◆ Exercise goal
Which lines of the data below hold "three"? Copy each of them.

Records from a data source:
*** Block opens ***

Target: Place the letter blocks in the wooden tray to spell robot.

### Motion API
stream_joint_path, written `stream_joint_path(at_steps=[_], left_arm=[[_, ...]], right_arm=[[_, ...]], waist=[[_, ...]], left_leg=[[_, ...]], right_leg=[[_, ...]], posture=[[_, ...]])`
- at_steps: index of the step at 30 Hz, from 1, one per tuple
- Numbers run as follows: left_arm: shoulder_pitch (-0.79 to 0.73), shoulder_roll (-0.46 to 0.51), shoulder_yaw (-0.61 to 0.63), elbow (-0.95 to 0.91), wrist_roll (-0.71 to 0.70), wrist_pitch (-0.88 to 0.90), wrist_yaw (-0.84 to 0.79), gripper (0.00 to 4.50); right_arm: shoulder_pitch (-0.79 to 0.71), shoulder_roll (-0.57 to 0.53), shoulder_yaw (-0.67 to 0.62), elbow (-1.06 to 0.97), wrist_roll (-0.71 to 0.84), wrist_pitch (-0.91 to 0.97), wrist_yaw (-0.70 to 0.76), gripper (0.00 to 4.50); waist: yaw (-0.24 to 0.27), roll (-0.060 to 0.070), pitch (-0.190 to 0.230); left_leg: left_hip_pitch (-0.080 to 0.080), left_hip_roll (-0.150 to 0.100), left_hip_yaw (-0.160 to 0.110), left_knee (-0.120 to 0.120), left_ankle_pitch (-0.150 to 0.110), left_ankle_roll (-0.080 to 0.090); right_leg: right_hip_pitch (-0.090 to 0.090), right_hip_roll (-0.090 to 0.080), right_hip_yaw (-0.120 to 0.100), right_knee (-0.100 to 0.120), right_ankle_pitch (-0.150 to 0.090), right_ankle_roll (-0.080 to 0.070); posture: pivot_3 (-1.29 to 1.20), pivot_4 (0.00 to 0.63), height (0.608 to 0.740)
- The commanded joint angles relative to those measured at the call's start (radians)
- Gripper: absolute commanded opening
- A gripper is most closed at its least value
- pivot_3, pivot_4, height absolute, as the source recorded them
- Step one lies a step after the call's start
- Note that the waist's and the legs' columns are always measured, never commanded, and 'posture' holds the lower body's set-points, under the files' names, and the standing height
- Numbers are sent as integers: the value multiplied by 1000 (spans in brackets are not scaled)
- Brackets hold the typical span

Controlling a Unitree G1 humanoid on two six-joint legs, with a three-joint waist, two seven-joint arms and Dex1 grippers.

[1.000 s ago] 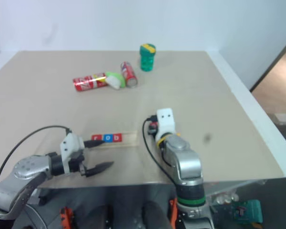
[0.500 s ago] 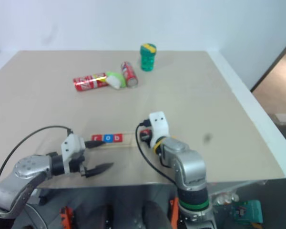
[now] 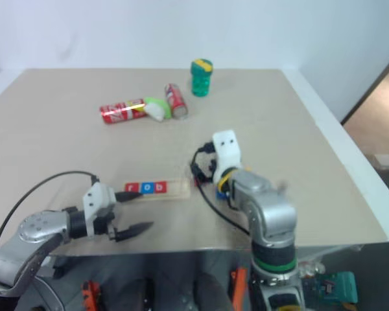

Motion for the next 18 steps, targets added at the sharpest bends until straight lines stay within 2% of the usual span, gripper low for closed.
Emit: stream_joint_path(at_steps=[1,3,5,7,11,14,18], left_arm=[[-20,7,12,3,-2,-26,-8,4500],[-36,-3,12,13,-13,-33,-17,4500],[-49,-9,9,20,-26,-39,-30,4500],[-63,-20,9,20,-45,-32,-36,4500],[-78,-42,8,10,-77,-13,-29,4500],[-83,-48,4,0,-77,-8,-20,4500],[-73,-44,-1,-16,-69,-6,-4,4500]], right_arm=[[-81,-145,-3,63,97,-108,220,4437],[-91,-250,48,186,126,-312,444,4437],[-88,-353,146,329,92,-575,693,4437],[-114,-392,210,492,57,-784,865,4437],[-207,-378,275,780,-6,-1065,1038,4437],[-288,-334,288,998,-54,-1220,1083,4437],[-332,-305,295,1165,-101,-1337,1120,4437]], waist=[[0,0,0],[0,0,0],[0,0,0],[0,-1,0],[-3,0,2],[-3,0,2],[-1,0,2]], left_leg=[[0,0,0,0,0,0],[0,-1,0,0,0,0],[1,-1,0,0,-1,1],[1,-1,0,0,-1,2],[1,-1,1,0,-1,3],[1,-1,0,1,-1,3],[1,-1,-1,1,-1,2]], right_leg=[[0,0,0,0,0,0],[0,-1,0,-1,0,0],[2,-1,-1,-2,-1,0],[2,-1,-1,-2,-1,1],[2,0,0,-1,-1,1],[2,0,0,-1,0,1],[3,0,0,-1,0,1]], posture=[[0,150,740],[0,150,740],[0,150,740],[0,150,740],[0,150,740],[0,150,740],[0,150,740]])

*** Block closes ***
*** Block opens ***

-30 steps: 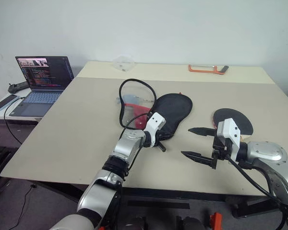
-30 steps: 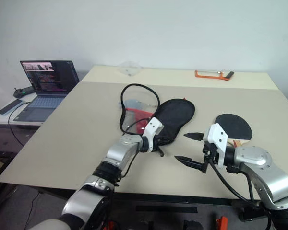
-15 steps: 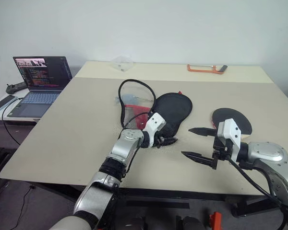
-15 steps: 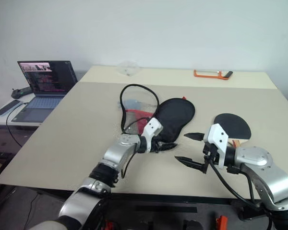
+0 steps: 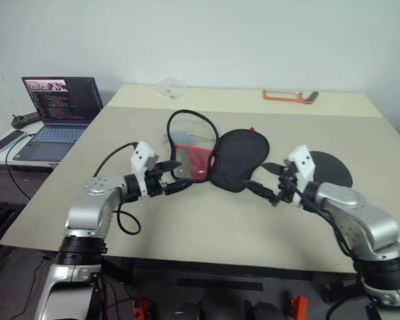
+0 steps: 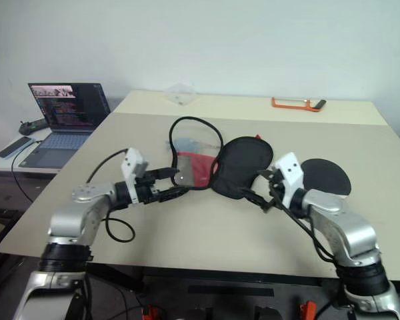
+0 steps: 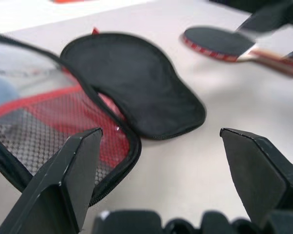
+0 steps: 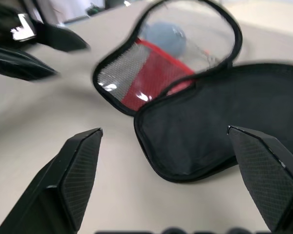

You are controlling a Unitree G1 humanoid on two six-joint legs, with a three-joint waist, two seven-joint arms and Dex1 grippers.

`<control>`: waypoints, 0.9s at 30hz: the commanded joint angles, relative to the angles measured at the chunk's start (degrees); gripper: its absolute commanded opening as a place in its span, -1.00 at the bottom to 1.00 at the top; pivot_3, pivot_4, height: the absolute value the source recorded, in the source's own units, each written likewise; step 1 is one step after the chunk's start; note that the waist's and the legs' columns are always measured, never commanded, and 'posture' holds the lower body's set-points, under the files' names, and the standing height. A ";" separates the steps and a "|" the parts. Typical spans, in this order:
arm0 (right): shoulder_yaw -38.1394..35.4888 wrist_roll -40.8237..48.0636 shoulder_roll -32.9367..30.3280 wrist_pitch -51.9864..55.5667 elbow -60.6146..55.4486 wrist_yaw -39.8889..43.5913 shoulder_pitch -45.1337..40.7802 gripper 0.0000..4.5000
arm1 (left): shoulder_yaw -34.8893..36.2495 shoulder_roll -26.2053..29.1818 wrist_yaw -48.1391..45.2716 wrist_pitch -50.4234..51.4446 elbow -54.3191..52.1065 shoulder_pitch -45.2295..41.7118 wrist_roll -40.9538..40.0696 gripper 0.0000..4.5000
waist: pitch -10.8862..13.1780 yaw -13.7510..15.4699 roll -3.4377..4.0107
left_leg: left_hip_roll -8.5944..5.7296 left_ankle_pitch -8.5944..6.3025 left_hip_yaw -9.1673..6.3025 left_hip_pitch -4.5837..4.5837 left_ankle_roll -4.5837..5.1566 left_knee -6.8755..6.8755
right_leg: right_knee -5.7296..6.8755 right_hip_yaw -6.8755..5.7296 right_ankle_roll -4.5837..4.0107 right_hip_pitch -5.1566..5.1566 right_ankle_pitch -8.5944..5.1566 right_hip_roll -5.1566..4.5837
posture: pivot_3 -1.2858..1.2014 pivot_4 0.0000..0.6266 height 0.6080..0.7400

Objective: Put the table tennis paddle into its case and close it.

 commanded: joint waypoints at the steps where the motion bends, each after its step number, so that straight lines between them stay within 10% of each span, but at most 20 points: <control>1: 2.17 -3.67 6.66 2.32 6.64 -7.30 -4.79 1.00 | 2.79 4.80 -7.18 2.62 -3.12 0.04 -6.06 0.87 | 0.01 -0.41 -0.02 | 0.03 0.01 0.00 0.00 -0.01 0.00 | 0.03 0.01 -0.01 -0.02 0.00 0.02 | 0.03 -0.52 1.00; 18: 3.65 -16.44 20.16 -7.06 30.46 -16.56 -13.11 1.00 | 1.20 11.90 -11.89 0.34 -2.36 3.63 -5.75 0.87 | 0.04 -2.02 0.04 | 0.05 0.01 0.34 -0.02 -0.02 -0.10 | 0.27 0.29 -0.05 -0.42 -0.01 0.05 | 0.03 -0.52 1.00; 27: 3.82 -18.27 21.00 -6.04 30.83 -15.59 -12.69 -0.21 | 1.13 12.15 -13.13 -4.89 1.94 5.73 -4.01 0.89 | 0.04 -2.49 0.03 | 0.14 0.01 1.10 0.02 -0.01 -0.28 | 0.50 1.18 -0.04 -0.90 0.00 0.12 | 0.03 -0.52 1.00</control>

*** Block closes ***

◆ Result of the exercise
Controlling a Unitree G1 humanoid on two six-joint legs, with a three-joint waist, two seven-joint arms and Dex1 grippers.
You are controlling a Unitree G1 humanoid on two six-joint legs, with a three-joint waist, two seven-joint arms and Dex1 grippers.

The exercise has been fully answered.